● EXERCISE PROMPT:
Exactly and only the lines from the first entry through the line with "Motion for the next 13" should be copied, both ends included, with no pictures.

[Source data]
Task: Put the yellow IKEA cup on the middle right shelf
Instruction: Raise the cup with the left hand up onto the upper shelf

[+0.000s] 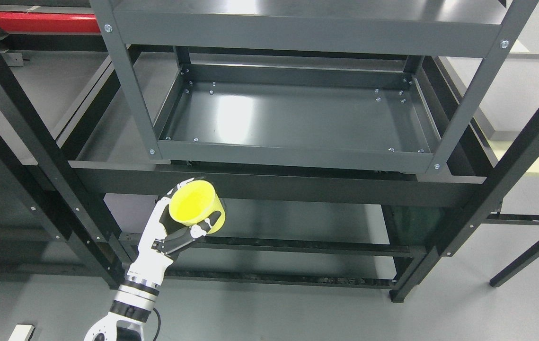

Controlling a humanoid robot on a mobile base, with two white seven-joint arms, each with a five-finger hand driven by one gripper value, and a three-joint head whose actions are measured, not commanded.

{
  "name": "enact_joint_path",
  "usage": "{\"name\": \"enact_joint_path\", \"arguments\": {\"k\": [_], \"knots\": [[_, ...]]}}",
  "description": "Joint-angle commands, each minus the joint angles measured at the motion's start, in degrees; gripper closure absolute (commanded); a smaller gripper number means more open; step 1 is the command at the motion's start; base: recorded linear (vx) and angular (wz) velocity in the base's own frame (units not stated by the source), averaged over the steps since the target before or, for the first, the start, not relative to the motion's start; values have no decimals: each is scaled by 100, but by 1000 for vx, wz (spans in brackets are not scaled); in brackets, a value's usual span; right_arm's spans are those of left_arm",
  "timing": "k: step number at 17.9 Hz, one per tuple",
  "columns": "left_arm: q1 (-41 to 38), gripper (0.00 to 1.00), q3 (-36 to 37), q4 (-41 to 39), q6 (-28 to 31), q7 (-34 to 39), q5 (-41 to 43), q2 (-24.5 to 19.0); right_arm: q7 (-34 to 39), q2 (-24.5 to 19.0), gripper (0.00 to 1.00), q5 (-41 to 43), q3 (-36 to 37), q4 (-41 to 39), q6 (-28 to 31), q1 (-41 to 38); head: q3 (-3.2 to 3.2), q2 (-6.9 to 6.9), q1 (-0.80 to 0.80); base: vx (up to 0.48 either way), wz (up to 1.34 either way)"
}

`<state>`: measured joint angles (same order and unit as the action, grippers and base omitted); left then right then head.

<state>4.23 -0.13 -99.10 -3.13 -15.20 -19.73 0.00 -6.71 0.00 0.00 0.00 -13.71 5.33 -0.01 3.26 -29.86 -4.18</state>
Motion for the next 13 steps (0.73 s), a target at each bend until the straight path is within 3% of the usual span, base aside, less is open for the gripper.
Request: {"name": "enact_joint_path", "arguments": {"k": [1,5,13], "knots": [[8,98,302,-13,-117,-44,4,-100,3,100,1,141,-97,0,3,-78,0,0,0,40,61],[-10,98,452,-48,-441,-53,-4,-100,3,100,1,141,-97,0,3,-78,0,1,0,65,145],[-54,97,1463,-198,-908,-53,5,-100,3,100,1,141,-97,0,3,-78,0,1,0,91,-169]]}}
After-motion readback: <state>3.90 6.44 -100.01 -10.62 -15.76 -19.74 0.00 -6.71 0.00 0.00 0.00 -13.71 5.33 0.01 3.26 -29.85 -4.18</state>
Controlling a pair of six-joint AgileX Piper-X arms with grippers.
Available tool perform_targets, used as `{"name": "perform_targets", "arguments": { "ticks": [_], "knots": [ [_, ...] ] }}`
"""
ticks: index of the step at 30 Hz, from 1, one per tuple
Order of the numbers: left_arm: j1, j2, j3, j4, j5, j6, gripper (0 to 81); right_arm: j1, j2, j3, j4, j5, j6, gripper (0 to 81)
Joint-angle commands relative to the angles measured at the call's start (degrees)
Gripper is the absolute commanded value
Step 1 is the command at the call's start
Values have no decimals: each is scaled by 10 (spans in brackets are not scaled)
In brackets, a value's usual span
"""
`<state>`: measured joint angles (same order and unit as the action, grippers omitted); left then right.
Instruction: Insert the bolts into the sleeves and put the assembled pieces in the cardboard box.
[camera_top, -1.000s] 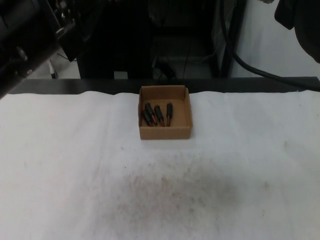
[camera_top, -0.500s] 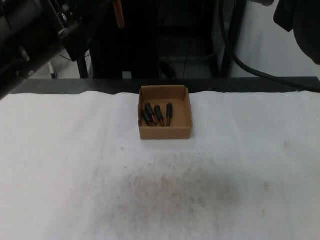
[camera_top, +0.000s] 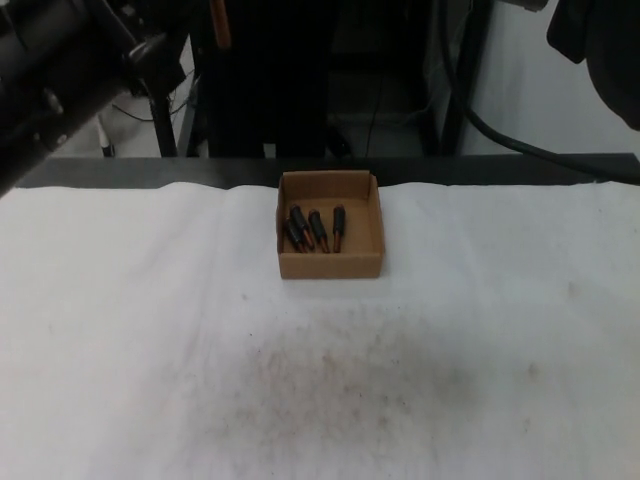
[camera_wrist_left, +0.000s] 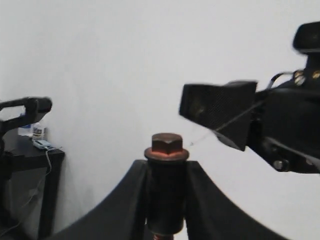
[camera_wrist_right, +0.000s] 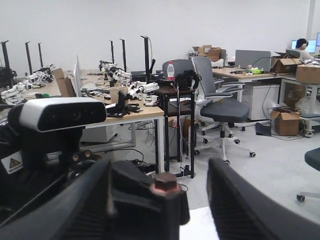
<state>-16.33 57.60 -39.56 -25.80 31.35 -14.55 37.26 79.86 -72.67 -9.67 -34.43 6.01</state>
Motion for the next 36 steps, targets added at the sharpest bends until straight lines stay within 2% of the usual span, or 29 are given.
{"name": "perform_targets", "arguments": {
  "ticks": [1, 5, 7, 8, 10, 14, 21, 28, 36],
  "knots": [
    [3, -3, -15, 67, -9, 39, 2, -13, -11, -2, -17, 20, 1, 531],
    [3, 5, -52, 216, -39, 133, 2, -28, -12, -2, -8, 22, 1, 531],
    [3, 17, -69, 250, -53, 133, 2, -33, -12, -2, 12, 39, 1, 522],
    [3, 24, -75, 258, -55, 131, 2, -35, -12, -2, 32, 53, 1, 491],
    [3, 41, -92, 264, -56, 128, 2, -42, -12, -2, 76, 66, 0, 364],
    [0, 72, -125, 264, -56, 128, 2, -58, -12, -2, 141, 72, 0, 11],
    [-3, 164, -194, 279, -39, 92, 2, -84, -12, -2, 219, 145, 0, 8],
    [-41, 309, -309, 367, -8, 72, 2, -111, -12, -2, 272, 144, 0, 8],
    [-77, 493, -492, 480, -19, 49, 2, -134, -12, -2, 275, 143, 0, 8]
  ]
}}
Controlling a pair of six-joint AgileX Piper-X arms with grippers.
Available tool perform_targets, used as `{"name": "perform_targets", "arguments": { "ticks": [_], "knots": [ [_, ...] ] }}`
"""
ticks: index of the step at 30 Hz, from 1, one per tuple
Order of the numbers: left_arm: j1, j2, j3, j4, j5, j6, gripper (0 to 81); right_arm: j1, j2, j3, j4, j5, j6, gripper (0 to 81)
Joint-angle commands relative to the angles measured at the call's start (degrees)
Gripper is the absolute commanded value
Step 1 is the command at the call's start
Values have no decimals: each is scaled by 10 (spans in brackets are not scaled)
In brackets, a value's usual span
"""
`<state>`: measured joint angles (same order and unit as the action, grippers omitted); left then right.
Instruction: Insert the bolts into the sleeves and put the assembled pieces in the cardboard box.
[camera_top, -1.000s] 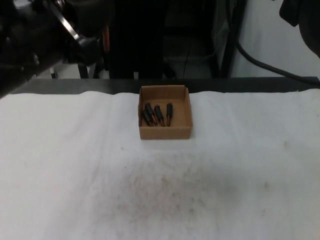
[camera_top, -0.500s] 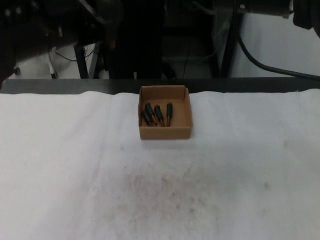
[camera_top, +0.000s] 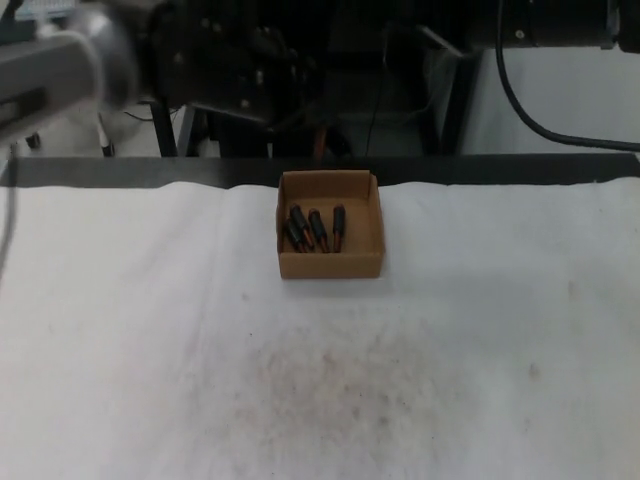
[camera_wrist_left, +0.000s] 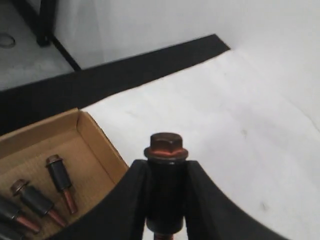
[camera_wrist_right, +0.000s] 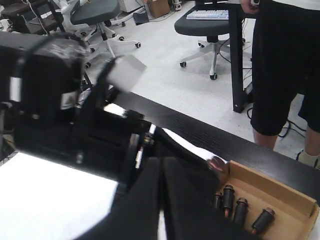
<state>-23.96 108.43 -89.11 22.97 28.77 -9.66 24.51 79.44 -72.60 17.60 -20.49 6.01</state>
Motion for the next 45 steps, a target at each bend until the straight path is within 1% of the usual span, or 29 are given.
{"name": "perform_targets", "arguments": {
  "ticks": [1, 3, 8, 14, 20, 25, 30, 32, 34, 36, 38, 39, 45],
  "knots": [
    [-2, 8, -23, 10, -8, -9, 2, -8, -8, -3, 2, 4, 0, 8],
    [-1, 52, -71, 40, -27, -22, 2, -11, -8, -3, 2, -1, 0, 8],
    [-3, 148, -199, 116, -26, -28, 2, -14, -8, -3, 21, -8, 0, 8],
    [-3, 225, -290, 186, -28, -28, 2, -26, -8, -3, 66, -8, 0, 8],
    [-3, 251, -304, 212, -32, -13, 2, -58, -9, -3, 74, -8, 0, 8],
    [-3, 259, -304, 212, -72, 16, 2, -79, -11, -3, 75, -9, 0, 8],
    [-3, 259, -303, 214, -77, 71, 1, -81, -12, -3, 75, -9, 0, 8],
    [-3, 259, -302, 214, -87, 74, 29, -81, -12, -3, 75, -9, 0, 8],
    [-3, 259, -302, 214, -88, 86, 90, -81, -12, -3, 75, -11, 0, 8],
    [-3, 259, -302, 214, -88, 89, 181, -81, -12, -3, 75, -11, 0, 8],
    [-2, 259, -302, 214, -88, 93, 257, -81, -12, -3, 77, -12, 0, 8],
    [-2, 259, -302, 214, -88, 93, 281, -81, -12, -3, 79, -13, 0, 8],
    [-2, 259, -302, 214, -88, 93, 290, -81, -13, -3, 93, -13, 0, 8]
  ]
}}
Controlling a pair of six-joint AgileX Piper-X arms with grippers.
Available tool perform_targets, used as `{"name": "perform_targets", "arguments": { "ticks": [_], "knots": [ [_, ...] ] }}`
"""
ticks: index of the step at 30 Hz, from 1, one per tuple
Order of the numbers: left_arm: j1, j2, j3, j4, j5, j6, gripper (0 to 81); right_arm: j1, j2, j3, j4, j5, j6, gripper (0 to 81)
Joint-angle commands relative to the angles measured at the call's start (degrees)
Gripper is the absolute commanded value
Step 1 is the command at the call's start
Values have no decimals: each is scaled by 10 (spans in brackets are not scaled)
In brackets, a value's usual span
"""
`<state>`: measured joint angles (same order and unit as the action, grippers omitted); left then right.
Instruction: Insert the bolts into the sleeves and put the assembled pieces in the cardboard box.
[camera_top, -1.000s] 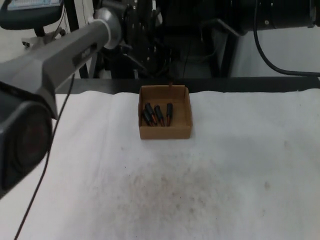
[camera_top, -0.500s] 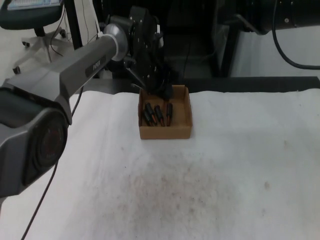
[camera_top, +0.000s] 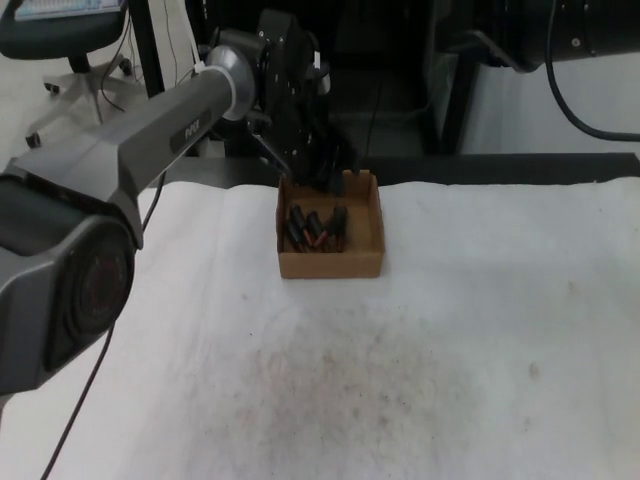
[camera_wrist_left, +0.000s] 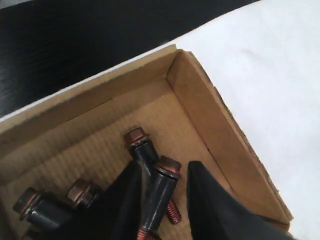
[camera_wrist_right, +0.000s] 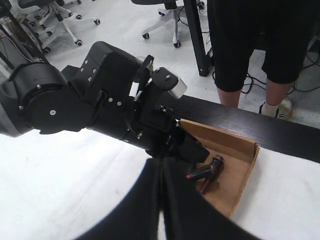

● SOLUTION FOR THIS TASK:
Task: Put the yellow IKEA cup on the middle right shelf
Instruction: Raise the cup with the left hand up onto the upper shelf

[+0.000s] 

Controlling a humanoid robot on a mobile base, with two white seven-joint arms, each with a five-finger hand driven by one gripper value, and a three-joint head whose actions are measured, not commanded.

{
  "name": "enact_joint_path",
  "usage": "{\"name\": \"enact_joint_path\", \"arguments\": {\"k\": [_], \"knots\": [[_, ...]]}}",
  "description": "Joint-angle commands, each minus the joint angles measured at the motion's start, in degrees; gripper closure absolute (commanded); a smaller gripper number means more open; step 1 is the command at the motion's start; base: recorded linear (vx) and angular (wz) velocity in the base's own frame (units not stated by the source), averaged over the steps since the target before or, for the first, the start, not relative to the motion's start; values have no decimals: each is scaled by 100, but by 1000 for vx, wz (spans in brackets are not scaled); in brackets, a value's usual span; right_arm's spans are those of left_arm",
  "timing": "k: step number at 17.9 Hz, one per tuple",
  "columns": "left_arm: q1 (-41 to 38), gripper (0.00 to 1.00), q3 (-36 to 37), q4 (-41 to 39), q6 (-28 to 31), q7 (-34 to 39), q5 (-41 to 43), q2 (-24.5 to 19.0); right_arm: q7 (-34 to 39), q2 (-24.5 to 19.0), gripper (0.00 to 1.00), q5 (-41 to 43), q3 (-36 to 37), q4 (-41 to 39), q6 (-28 to 31), q1 (-41 to 38); head: q3 (-3.2 to 3.2), q2 (-6.9 to 6.9), q1 (-0.80 to 0.80); base: vx (up to 0.48 either way), wz (up to 1.34 either way)"
}

`<state>`: measured joint angles (same order and unit as the action, grippers and base omitted); left then right then head.

<state>4.23 -0.13 -99.10 -3.13 -15.20 -19.73 0.00 -6.71 0.00 0.00 0.00 -13.71 5.33 -0.01 3.26 -29.86 -4.18</state>
Motion for the next 13 steps (0.73 s), a target at each bend until the straight path is within 3% of the usual span, base aside, less is open for the gripper.

No more is needed for this answer.